== Segment start ==

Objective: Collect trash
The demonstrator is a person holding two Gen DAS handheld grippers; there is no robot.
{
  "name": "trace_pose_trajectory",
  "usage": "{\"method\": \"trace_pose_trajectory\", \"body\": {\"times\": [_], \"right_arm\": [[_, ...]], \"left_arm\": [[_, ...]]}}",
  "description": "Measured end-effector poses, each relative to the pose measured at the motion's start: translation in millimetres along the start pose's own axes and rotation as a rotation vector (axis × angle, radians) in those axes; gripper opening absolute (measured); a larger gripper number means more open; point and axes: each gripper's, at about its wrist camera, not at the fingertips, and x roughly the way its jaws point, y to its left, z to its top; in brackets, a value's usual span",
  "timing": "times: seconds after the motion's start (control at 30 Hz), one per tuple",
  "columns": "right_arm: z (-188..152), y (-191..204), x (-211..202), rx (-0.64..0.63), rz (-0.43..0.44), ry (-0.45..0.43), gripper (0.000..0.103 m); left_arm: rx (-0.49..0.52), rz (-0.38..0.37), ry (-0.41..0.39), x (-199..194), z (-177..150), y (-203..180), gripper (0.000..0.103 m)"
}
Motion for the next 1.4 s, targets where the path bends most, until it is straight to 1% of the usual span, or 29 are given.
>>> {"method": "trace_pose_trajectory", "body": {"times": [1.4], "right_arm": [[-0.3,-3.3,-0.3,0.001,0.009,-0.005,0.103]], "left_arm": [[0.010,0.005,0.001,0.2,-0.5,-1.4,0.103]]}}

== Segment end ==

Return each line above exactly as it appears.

◆ Solution ◆
Objective: Collect trash
The demonstrator is a person holding two Gen DAS handheld grippers; there is no robot.
{
  "name": "trace_pose_trajectory",
  "usage": "{\"method\": \"trace_pose_trajectory\", \"body\": {\"times\": [_], \"right_arm\": [[_, ...]], \"left_arm\": [[_, ...]]}}",
  "description": "Measured end-effector poses, each relative to the pose measured at the motion's start: translation in millimetres along the start pose's own axes and rotation as a rotation vector (axis × angle, radians) in those axes; gripper opening absolute (measured); a larger gripper number means more open; point and axes: each gripper's, at about its wrist camera, not at the fingertips, and x roughly the way its jaws point, y to its left, z to its top; in brackets, a value's usual span",
  "timing": "times: seconds after the motion's start (control at 30 Hz), one per tuple",
  "columns": "right_arm: z (-188..152), y (-191..204), x (-211..202), rx (-0.64..0.63), rz (-0.43..0.44), ry (-0.45..0.43), gripper (0.000..0.103 m); left_arm: rx (-0.49..0.52), rz (-0.38..0.37), ry (-0.41..0.39), x (-199..194), z (-177..150), y (-203..180), gripper (0.000..0.103 m)"
}
Motion for the next 1.4 s, targets where the path bends most, until it is straight to 1% of the usual span, or 29 are given.
>>> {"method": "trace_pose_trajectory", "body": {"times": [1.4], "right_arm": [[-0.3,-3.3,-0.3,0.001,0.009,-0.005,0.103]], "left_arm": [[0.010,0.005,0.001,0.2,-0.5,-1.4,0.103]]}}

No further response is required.